Otherwise, look for them at the Antifa riot nearest you, complaining about the cruelty of capitalism...into their iPhone, paid for by their mom.
Not for taunting… It was for looking so much like Buff C-Bath.
But seriously... Wasn't Foucault or Derrida or one of those "The text has no meaning" guys posthumously discovered to have been a Nazi sympathizer? Never read any of their books and can't recall the details. But yeah, losing WWII has gotta shake your foundations.
Crid at March 30, 2019 11:01 PM
but abandon its faith in science
Lysenko called. He said, in Soviet Russia, science services the state.
https://en.wikipedia.org/wiki/Lysenkoism
I R A Darth Aggie at March 31, 2019 9:56 AM
You may be thinking of Jean Paul Sartre, who while not sympathetic to the Nazis, was hardly a darling of the resistance either, "In 1939, 1940, we were terrified of dying, suffering, for a cause that disgusted us. That is, for a disgusting France, corrupt, inefficient, racist, anti-Semite, run by the rich for the rich—no one wanted to die for that, until, well, until we understood that the Nazis were worse."
Conan the Grammarian at March 31, 2019 10:02 AM
Crid are you thinking of Heidegger? He's often associated w/ the PoMo's but predates them, and yes he was an avowed Nazi.
mormon at March 31, 2019 12:21 PM
They want to tear civilization down because it is not perfect and does not honor them sufficiently. They should go visit a place where civ is collapsing and see how they like it. People like them are not the winners in such a system.

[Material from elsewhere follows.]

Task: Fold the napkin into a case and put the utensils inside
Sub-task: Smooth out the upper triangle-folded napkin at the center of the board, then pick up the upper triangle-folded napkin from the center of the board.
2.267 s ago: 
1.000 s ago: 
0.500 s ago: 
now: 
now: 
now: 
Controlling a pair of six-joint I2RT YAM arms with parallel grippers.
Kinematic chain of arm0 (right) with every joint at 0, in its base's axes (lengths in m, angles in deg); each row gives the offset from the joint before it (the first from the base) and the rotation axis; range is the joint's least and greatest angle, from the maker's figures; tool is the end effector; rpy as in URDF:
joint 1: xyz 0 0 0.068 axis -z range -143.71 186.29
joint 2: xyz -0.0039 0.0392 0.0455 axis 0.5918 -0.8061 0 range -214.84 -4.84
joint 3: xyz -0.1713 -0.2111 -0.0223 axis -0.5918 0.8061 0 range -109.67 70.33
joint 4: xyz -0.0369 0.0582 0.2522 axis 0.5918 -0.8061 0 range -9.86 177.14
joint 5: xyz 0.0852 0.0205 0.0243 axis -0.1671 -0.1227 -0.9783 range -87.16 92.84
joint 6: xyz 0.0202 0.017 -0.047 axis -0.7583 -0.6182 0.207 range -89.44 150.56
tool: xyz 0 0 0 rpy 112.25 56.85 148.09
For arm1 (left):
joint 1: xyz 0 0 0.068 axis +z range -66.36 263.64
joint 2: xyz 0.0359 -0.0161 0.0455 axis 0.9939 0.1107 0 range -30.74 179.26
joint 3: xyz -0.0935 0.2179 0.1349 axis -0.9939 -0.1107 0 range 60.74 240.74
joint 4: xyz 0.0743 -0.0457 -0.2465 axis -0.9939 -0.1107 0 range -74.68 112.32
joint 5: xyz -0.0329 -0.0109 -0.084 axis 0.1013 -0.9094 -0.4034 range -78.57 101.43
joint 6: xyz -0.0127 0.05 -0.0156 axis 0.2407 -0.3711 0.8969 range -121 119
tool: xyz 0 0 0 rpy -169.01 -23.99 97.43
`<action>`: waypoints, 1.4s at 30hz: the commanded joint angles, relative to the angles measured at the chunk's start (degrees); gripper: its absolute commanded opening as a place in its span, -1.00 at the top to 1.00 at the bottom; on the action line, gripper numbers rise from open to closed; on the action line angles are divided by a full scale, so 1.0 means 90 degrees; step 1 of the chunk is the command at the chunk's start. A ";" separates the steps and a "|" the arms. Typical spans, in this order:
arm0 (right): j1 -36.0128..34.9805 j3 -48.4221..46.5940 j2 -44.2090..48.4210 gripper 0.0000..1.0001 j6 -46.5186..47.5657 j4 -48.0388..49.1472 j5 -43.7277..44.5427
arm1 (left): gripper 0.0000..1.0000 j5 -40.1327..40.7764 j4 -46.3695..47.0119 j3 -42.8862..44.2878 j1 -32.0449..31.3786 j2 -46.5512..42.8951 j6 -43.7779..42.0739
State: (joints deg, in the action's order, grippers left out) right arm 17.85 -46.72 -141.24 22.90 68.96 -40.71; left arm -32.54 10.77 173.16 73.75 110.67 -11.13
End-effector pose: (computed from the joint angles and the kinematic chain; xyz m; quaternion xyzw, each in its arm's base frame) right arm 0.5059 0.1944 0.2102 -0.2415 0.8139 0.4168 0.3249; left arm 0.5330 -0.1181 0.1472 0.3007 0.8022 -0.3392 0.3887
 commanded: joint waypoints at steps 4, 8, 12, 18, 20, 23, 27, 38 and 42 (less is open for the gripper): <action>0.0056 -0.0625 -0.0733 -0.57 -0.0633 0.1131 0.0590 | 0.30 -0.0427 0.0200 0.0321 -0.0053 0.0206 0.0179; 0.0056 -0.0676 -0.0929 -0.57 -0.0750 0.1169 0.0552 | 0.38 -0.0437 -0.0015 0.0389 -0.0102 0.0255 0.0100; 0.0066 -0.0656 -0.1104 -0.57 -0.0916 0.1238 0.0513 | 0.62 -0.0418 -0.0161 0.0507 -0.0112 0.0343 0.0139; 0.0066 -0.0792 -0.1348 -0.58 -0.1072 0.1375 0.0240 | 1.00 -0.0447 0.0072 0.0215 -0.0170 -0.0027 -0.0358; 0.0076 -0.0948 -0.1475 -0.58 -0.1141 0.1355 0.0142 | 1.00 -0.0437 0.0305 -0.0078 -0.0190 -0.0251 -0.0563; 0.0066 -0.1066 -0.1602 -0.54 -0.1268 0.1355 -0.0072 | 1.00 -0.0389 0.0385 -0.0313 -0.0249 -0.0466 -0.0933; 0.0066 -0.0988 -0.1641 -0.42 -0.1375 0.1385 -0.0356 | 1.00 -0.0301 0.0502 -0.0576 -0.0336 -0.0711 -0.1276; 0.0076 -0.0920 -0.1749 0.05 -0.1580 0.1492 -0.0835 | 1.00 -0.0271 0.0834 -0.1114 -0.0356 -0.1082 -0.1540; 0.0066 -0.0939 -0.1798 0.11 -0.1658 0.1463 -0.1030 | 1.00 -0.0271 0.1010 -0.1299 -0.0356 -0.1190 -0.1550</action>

cc at March 31, 2019 1:35 PM
Crid:
You're thinking of Paul DeMan, a Belgian-American literary critic who is credited with developing the technique of deconstruction, together with French philosopher Jacques Derrida. DeMan began his career as a journalist in Belgium during the Nazi occupation but made his reputation as a scholar in post-WWII America.

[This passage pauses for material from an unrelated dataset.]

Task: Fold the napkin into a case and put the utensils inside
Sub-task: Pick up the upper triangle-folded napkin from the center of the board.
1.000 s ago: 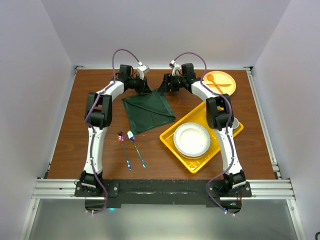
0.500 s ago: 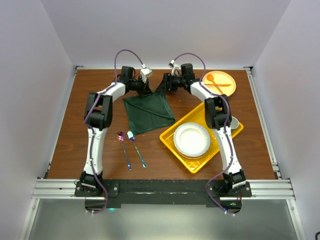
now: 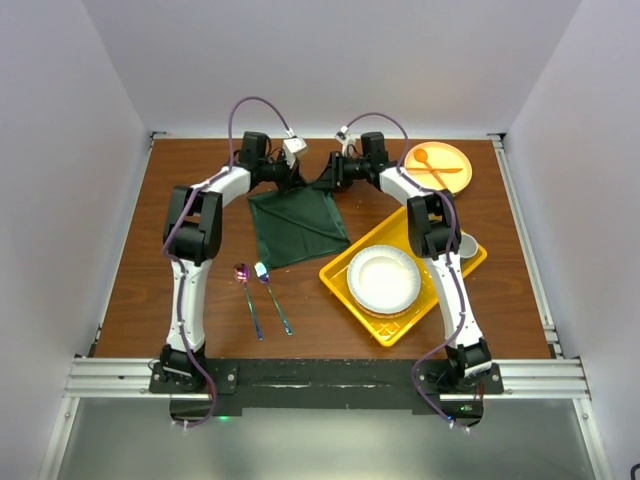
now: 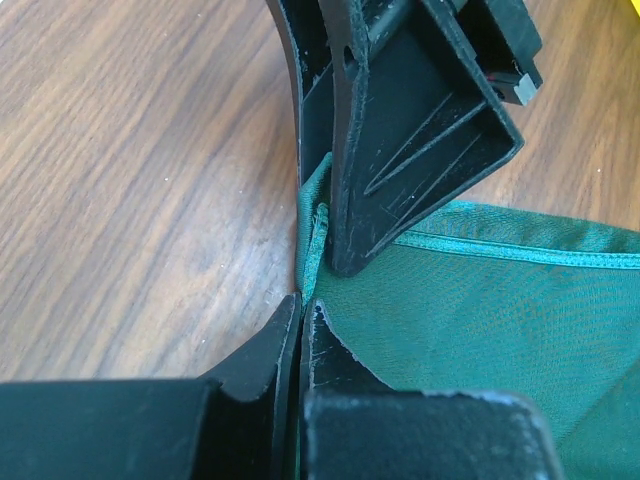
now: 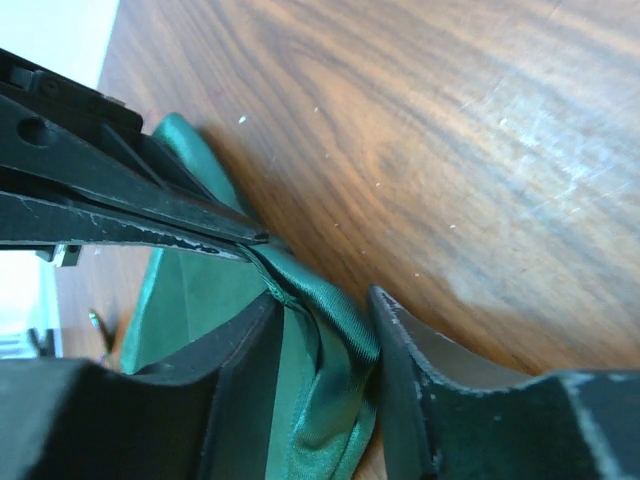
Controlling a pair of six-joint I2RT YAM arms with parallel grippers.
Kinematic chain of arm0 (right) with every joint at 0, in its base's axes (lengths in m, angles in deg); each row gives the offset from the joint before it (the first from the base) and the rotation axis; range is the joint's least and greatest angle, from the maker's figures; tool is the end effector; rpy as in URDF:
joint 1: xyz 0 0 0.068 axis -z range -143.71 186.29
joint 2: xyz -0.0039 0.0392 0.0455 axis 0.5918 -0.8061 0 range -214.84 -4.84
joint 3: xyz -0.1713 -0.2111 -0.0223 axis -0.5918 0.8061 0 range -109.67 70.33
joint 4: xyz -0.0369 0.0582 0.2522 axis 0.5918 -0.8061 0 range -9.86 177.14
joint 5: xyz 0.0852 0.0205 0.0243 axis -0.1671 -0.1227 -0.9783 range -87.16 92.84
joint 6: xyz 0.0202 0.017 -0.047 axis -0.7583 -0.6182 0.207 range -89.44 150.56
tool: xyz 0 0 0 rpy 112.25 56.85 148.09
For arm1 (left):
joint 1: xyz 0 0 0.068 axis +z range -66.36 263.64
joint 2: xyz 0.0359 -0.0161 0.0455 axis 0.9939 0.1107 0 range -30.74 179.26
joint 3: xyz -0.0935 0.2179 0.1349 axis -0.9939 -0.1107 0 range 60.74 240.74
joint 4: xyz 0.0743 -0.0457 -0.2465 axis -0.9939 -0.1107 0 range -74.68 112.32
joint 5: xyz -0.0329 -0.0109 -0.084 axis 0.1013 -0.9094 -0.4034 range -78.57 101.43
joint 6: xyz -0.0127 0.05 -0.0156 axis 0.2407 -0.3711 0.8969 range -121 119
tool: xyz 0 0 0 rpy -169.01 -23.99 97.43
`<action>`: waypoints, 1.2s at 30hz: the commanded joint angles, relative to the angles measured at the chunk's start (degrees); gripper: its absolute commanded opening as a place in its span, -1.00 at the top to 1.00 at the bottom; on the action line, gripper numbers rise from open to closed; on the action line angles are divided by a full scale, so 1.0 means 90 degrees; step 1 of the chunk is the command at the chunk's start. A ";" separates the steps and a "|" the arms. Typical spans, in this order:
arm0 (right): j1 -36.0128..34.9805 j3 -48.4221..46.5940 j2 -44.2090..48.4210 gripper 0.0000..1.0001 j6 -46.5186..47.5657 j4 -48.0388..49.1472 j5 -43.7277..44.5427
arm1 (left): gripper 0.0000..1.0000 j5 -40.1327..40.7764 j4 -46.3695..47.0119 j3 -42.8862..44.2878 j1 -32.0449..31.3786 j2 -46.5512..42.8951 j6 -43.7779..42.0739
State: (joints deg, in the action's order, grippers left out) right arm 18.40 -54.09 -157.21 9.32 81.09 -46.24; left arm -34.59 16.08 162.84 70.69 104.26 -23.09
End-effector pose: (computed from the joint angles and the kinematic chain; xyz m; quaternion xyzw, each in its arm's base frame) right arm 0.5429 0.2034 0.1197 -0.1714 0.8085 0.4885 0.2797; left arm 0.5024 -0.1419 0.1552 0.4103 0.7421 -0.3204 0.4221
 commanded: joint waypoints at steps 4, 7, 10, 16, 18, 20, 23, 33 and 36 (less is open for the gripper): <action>0.0005 -0.0131 -0.0042 -0.01 -0.0209 0.0056 -0.0465 | 1.00 -0.0111 0.0498 -0.0222 -0.0016 -0.0537 -0.0290; 0.0005 -0.0160 -0.0052 0.24 -0.0219 0.0047 -0.0484 | 1.00 -0.0121 0.0459 -0.0232 -0.0016 -0.0537 -0.0329; 0.0015 -0.0160 -0.0013 0.66 -0.0170 0.0056 -0.0484 | 1.00 -0.0072 0.0449 -0.0251 -0.0016 -0.0537 -0.0329; -0.0004 -0.0189 0.0075 1.00 -0.0034 0.0095 -0.0416 | 0.37 0.0103 0.0313 -0.0242 0.0023 -0.0693 -0.0114; -0.0005 -0.0141 0.0182 1.00 0.0170 0.0105 -0.0416 | 0.04 0.0055 0.0041 -0.0271 0.0198 -0.0829 -0.0114; -0.0034 -0.0024 0.0328 1.00 0.0434 0.0105 -0.0445 | -0.08 -0.0120 -0.0155 -0.0339 0.0538 -0.1064 -0.0134; -0.0082 0.0113 0.0465 1.00 0.0640 0.0154 -0.0523 | -0.29 -0.0490 -0.0993 -0.0136 0.1065 -0.1201 -0.0503; -0.0102 0.0484 0.1022 1.00 0.1363 0.0222 -0.0728 | -0.41 -0.0785 -0.3671 0.0618 0.1419 -0.0694 -0.2360; -0.0102 0.0602 0.1217 1.00 0.1539 0.0271 -0.0845 | -0.47 -0.0883 -0.3691 0.0627 0.1419 -0.0557 -0.2341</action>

As Wikipedia notes: "After his death, a researcher uncovered some two hundred previously unknown articles which de Man had written in his early twenties for Belgian collaborationist newspapers during World War II, some of them implicitly and two explicitly anti-Semitic. These, in combination with revelations about his domestic life and financial history, caused a scandal and provoked a reconsideration of his life and work."
Dale at March 31, 2019 5:52 PM
> thinking of Heidegger?
Mebbe....
> You're thinking of Paul DeMan
Yep, that's probably the one. I remembered that he was central to the French Deekers.